Understanding Agent Scaling in LLM-Based Multi-Agent Systems via Diversity
Yingxuan Yang, Chengrui Qu, Muning Wen, Laixi Shi, Ying Wen, Weinan Zhang, Adam Wierman, Shangding Gu

TL;DR
This paper introduces an information-theoretic framework to understand the limits of scaling multi-agent systems with LLMs, highlighting the importance of diversity over sheer agent quantity for improved performance.
Contribution
It presents a novel theoretical framework and empirical evidence showing that heterogeneity among agents enhances performance more effectively than increasing homogeneous agents.
Findings
Heterogeneous agents outperform large homogeneous groups.
Performance is bounded by task uncertainty, not agent count.
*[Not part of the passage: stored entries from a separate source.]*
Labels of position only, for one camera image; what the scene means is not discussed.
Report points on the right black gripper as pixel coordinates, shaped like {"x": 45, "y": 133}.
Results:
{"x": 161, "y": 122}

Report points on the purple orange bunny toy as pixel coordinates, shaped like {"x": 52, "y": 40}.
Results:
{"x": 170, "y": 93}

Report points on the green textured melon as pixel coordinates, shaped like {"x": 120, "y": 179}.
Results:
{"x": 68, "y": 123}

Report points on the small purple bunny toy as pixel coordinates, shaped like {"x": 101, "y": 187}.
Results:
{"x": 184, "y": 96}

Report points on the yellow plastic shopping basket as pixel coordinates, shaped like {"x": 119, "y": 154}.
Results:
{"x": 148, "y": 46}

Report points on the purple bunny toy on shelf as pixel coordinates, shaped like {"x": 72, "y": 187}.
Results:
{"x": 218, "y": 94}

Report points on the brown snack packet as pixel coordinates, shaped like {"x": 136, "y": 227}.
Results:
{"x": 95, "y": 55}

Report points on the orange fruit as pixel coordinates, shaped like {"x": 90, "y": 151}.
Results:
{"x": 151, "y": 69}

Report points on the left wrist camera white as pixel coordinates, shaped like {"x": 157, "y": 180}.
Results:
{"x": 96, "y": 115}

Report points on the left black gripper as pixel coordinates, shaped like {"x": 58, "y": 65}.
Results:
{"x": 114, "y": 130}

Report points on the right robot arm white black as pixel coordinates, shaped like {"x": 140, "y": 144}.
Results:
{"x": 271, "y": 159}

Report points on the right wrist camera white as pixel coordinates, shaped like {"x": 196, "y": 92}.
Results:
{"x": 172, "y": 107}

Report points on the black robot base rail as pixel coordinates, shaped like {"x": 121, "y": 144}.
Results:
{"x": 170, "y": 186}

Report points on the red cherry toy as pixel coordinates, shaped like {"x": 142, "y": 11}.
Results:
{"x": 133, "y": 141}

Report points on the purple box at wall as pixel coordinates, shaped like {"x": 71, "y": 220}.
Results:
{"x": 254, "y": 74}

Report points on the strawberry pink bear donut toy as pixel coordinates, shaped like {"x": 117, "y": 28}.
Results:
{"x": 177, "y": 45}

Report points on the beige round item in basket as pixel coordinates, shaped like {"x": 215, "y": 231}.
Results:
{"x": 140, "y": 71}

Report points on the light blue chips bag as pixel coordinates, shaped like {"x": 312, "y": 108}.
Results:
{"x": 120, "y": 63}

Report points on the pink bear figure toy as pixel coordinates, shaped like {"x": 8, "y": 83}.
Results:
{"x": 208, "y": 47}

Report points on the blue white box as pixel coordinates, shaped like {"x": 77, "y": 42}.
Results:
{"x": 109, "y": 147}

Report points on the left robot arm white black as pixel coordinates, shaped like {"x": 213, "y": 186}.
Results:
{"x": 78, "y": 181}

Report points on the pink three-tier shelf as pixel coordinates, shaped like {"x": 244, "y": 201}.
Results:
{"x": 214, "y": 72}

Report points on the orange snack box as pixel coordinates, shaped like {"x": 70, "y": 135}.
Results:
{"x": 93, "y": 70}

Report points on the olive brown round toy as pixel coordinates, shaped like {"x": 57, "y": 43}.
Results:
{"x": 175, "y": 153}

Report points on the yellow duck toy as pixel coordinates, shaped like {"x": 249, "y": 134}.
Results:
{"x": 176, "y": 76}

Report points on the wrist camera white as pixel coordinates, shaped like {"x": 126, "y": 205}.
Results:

Effective channel count correlates with system performance.
Abstract
LLM-based multi-agent systems (MAS) have emerged as a promising approach to tackle complex tasks that are difficult for individual LLMs. A natural strategy is to scale performance by increasing the number of agents; however, we find that such scaling exhibits strong diminishing returns in homogeneous settings, while introducing heterogeneity (e.g., different models, prompts, or tools) continues to yield substantial gains. This raises a fundamental question: what limits scaling, and why does diversity help? We present an information-theoretic framework showing that MAS performance is bounded by the intrinsic task uncertainty, not by agent count. We derive architecture-agnostic bounds demonstrating that improvements depend on how many effective channels the system accesses. Homogeneous agents saturate early because their outputs are strongly correlated, whereas heterogeneous agents…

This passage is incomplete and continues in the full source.